What the exercise asks – What is needed here is every line of the records that includes "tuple".

Material provided –

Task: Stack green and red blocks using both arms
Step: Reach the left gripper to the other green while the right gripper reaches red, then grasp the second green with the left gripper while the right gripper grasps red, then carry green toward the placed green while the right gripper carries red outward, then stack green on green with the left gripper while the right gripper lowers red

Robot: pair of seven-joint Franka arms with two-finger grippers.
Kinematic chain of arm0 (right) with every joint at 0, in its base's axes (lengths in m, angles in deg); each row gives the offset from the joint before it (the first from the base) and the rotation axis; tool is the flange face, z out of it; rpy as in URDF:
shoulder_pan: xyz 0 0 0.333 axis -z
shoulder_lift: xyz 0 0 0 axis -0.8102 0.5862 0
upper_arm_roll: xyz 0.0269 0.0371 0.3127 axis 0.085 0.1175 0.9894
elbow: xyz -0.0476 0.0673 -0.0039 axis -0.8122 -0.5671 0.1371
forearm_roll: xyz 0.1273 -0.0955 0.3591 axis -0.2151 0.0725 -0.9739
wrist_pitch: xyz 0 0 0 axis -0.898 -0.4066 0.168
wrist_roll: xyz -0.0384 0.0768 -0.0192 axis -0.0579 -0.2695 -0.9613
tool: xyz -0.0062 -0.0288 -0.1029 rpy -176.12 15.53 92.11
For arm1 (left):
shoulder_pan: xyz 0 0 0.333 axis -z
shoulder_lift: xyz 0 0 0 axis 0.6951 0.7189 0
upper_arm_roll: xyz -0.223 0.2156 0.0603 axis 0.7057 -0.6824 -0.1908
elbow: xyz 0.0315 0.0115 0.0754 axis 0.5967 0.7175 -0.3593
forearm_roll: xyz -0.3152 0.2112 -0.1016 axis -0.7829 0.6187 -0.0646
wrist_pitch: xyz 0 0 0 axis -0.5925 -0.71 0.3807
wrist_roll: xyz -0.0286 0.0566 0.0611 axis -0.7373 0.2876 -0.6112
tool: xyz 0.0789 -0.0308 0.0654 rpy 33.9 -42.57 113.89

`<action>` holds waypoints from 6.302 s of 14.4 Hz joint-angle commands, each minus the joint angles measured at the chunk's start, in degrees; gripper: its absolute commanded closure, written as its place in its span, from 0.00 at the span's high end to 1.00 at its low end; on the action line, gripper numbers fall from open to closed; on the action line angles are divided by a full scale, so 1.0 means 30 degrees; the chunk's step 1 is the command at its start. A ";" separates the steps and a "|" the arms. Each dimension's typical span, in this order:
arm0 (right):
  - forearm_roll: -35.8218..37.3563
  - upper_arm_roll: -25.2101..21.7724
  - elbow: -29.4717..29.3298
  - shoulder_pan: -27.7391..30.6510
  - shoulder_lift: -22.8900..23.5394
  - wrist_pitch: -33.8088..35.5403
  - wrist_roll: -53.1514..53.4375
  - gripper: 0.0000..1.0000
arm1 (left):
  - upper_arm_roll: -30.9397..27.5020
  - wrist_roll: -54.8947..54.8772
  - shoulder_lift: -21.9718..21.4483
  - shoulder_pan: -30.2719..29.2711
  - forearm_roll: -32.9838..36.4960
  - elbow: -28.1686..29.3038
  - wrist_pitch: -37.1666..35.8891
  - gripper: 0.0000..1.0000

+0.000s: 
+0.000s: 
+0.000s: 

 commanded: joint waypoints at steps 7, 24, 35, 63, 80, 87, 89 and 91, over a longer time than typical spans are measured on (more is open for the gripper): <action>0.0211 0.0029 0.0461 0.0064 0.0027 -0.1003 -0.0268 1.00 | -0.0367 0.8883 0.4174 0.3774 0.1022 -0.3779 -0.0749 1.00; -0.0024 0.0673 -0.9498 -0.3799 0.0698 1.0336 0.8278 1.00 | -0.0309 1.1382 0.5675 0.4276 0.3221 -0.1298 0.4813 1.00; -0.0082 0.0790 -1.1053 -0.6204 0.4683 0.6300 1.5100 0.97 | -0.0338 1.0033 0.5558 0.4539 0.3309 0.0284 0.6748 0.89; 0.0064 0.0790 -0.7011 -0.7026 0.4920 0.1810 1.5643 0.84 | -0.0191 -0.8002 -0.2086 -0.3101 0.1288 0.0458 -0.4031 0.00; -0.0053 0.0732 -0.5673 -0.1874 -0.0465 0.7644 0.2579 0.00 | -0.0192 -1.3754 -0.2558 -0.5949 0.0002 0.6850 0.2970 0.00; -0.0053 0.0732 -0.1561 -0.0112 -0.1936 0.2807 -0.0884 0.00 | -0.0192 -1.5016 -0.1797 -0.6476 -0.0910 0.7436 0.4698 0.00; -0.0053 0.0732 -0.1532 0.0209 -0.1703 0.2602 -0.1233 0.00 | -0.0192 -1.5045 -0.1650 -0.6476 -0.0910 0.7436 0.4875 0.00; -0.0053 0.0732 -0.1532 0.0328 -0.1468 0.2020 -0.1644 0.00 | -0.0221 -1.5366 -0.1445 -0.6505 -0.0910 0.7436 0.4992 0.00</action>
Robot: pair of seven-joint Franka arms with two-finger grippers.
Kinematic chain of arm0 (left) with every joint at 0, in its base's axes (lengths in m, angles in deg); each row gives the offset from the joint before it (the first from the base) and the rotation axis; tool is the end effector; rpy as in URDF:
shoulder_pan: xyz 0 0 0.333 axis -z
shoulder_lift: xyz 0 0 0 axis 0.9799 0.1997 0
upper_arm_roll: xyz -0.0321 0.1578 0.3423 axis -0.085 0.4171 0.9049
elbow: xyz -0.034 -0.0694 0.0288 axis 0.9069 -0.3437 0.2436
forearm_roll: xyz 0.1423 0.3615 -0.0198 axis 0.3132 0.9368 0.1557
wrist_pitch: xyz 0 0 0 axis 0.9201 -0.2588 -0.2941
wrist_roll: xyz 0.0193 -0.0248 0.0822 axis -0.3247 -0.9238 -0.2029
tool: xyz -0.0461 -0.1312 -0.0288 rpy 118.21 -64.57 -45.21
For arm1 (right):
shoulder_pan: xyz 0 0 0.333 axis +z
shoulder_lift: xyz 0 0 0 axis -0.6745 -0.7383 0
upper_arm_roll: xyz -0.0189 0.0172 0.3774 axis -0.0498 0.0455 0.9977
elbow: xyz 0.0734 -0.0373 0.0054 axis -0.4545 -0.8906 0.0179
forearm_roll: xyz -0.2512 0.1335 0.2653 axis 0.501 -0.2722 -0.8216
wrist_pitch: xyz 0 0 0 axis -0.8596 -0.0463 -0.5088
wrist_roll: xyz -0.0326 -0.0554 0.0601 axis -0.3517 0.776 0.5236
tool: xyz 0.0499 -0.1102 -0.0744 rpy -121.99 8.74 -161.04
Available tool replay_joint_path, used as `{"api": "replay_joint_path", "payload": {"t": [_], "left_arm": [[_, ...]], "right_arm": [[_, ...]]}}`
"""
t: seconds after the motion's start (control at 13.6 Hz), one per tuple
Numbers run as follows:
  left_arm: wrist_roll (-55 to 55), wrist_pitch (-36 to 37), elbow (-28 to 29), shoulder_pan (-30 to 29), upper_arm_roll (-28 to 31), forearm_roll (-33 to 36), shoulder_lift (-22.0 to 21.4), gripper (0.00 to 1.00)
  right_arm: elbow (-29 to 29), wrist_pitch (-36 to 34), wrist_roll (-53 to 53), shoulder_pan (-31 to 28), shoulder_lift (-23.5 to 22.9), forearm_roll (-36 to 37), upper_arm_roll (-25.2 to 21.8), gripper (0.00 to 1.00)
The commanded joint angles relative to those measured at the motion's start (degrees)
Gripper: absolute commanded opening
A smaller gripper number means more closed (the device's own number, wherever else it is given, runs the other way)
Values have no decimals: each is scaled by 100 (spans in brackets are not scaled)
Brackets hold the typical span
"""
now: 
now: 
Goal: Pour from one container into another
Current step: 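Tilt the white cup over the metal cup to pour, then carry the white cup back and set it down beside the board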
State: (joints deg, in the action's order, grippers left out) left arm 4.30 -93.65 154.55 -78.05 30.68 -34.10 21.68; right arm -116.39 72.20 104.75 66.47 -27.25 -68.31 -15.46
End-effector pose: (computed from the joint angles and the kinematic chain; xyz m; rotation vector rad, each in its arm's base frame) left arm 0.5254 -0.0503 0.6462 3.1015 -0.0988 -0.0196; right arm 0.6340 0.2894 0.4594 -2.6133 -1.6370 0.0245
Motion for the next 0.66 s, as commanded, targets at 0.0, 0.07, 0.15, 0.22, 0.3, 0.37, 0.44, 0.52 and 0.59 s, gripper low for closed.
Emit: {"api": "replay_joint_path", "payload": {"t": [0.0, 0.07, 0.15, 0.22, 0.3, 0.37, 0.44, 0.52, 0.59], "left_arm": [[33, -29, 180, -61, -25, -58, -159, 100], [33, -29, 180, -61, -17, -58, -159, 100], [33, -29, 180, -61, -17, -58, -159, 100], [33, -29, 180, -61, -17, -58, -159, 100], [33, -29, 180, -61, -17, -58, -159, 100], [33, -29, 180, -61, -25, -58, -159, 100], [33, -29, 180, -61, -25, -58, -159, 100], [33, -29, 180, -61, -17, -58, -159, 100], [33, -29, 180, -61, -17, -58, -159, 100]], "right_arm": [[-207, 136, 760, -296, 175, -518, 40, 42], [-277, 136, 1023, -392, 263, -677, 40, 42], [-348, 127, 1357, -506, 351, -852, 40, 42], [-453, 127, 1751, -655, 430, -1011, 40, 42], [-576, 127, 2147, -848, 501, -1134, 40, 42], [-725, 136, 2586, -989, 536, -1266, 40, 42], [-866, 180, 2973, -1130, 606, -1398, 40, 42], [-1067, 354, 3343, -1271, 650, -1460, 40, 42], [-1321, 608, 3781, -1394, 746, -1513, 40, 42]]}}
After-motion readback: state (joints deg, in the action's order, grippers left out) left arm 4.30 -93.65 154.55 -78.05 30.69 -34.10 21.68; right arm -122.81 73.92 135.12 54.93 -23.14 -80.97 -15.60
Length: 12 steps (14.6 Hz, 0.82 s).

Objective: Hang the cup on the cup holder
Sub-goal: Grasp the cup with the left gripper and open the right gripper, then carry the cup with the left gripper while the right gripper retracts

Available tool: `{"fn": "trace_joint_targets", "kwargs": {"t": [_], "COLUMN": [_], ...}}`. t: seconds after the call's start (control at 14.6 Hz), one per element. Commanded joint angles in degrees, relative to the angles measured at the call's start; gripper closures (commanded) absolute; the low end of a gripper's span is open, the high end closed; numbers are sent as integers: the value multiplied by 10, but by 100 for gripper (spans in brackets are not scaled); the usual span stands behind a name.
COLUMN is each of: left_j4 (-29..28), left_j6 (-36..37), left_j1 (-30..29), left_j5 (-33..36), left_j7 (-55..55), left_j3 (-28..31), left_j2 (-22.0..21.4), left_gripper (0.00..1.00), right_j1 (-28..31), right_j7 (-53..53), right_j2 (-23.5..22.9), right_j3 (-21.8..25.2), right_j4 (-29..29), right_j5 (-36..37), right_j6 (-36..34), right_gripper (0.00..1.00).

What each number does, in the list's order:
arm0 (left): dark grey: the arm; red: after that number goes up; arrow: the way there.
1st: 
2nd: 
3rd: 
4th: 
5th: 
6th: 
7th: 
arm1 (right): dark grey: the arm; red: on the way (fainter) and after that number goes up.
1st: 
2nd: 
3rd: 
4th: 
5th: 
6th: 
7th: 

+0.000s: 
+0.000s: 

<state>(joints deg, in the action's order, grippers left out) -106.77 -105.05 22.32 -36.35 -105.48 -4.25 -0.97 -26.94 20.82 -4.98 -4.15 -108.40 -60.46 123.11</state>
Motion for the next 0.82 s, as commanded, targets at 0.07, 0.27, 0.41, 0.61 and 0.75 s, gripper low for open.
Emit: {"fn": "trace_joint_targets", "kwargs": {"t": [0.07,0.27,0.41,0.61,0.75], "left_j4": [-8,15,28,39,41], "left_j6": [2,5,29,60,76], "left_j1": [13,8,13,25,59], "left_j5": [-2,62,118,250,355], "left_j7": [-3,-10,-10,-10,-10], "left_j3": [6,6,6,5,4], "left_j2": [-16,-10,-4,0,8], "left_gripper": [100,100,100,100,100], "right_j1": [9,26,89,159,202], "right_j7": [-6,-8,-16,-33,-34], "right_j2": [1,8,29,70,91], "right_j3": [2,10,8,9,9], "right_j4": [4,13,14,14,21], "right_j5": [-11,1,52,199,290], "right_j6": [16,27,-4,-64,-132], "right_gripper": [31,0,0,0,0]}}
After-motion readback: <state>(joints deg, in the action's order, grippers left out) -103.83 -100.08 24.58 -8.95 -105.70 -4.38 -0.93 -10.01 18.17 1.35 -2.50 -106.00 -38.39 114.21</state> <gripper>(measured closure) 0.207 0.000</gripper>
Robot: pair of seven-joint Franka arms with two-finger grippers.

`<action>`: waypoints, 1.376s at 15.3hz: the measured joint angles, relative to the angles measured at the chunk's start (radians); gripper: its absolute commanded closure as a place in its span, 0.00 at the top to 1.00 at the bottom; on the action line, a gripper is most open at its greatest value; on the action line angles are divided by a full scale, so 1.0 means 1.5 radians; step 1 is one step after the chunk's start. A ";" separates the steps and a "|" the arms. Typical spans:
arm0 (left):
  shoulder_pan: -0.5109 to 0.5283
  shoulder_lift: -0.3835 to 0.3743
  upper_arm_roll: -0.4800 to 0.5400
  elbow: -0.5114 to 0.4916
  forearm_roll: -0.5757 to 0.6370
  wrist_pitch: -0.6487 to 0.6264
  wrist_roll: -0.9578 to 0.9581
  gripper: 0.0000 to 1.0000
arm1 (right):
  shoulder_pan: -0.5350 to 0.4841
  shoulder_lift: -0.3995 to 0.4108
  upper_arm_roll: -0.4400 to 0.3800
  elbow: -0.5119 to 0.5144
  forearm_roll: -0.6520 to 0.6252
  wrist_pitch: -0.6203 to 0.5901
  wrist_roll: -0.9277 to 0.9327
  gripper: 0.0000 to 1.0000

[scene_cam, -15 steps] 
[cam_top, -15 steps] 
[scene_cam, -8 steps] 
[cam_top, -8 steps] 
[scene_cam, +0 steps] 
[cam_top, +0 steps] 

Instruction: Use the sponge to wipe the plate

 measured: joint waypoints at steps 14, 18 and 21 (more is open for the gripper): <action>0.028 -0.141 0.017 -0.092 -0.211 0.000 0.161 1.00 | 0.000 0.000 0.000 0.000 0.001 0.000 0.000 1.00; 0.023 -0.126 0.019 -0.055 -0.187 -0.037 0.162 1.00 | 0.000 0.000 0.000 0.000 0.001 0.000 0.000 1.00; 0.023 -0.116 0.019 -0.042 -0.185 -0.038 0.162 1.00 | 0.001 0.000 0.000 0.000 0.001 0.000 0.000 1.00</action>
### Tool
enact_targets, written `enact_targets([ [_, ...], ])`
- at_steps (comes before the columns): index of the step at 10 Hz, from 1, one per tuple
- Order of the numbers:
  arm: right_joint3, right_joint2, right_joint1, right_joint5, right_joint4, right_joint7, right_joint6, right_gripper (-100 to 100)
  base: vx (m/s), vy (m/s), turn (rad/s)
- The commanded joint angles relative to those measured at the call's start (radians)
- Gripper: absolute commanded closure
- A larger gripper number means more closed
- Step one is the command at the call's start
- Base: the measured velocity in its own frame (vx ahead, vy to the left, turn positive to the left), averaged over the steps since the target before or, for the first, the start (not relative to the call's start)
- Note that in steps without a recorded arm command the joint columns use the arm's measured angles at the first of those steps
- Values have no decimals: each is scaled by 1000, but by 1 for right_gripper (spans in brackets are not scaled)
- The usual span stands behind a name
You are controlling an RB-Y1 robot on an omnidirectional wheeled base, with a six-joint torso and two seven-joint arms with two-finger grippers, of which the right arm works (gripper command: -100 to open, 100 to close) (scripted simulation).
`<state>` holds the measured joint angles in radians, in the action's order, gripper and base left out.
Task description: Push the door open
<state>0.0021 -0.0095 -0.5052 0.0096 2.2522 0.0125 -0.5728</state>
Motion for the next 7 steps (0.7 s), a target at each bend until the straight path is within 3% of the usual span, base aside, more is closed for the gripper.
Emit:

Response to this task –
t: seconds after the motion's start (control at 13.6 Hz), one per tuple
- at_steps (comes before the columns): index of the step at 10 Hz, from 1, one per tuple

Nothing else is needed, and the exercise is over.